Leakage, Migration, and Absorption of Autoserum Protein in Experimental Cerebral Edema

Abstract

Evans blue, horseradish peroxidase (HRP), and lanthanum have long been used as tracers in experimental brain edema, but these substances appear to modify in vivo reactions. In this study, to exclude such foreign body reactions, ischemic and traumatic cerebral edema was produced in rats previously inoculated with HRP, and leakage of anti-HRP antibodies from microvessels and their migration into brain tissue, as well as absorption of edema fluid by the ventricular lining were observed. Wistar rats were immunized with four HRP booster shots in four weeks. Ischemic and traumatic cerebral edema were produced by means of transcarotid embolization and cold injury techniques, respectively.

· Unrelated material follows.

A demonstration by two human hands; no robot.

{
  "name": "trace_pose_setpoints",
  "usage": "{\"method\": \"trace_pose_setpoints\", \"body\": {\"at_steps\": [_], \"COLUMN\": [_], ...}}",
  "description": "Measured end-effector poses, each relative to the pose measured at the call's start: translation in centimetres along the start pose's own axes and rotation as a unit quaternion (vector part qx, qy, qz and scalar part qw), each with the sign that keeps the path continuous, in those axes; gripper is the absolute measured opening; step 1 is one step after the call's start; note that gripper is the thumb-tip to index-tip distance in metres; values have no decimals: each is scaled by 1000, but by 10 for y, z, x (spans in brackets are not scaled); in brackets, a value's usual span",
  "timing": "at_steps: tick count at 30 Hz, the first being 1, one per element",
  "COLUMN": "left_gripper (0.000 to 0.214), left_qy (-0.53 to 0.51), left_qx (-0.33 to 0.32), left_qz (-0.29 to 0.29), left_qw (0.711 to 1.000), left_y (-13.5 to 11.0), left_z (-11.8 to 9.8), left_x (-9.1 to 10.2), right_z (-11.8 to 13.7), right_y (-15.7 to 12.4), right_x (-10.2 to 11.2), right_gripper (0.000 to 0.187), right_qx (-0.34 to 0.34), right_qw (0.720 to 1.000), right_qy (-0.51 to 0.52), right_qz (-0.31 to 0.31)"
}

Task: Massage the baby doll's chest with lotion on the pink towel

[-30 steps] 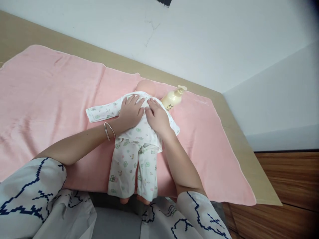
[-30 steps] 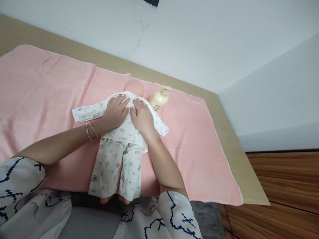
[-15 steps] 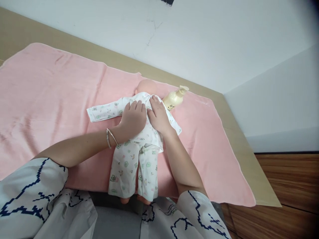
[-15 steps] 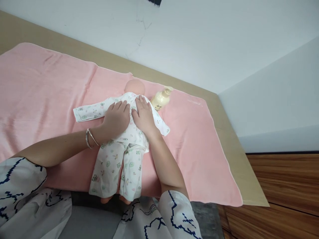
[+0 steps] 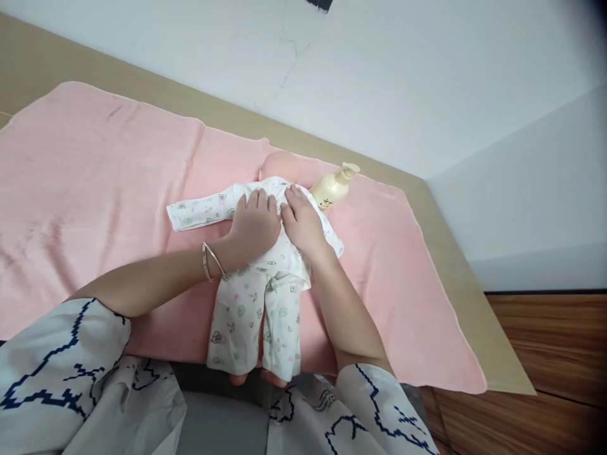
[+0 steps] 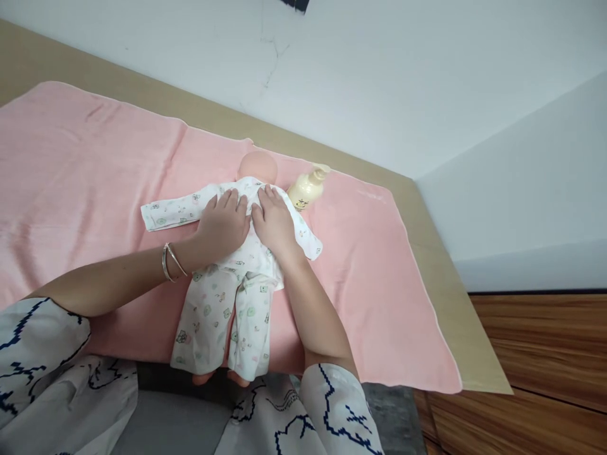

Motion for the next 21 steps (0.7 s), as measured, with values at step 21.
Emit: {"method": "trace_pose_setpoints", "body": {"at_steps": [21], "left_gripper": [42], "left_qy": [26], "left_qx": [-55], "left_qz": [8], "left_qw": [998], "left_y": [2], "left_z": [-4], "left_x": [5], "right_z": [-13], "right_y": [4], "right_x": [-11], "right_gripper": [60], "right_qx": [-26], "right_qw": [999], "right_qy": [27], "right_qz": [6]}}
Point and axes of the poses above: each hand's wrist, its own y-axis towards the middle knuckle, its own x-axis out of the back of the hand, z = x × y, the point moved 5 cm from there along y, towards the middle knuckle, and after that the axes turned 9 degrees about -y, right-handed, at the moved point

Immunohistochemical techniques were used to observe the location of anti-HRP antibodies. Three hours after embolization, no leakage of anti-HRP antibodies from capillaries was observed in the ischemic lesion and surrounding brain tissue. However, 24 hours after embolization, leakage of anti-HRP antibodies from venules and capillaries in the ischemic lesion was clearly detected. Uptake of anti-HRP antibodies by neurons and glial cells was also noted. Anti-HRP antibodies migrated along the nerve fibers in the white matter and reached the subependymal layer of the lateral ventricle. The drainage sites for anti-HRP antibodies were those not protected by the blood-brain barrier, that is, the subfornical region at the root of the choroid plexus of the lateral ventricle, the pineal body at the root of the choroid plexus of the third ventricle, the hypophysis and its vicinity, and the choroid plexus itself. The findings in the cold injury model were similar to those in the ischemic model at 24 hours after embolization.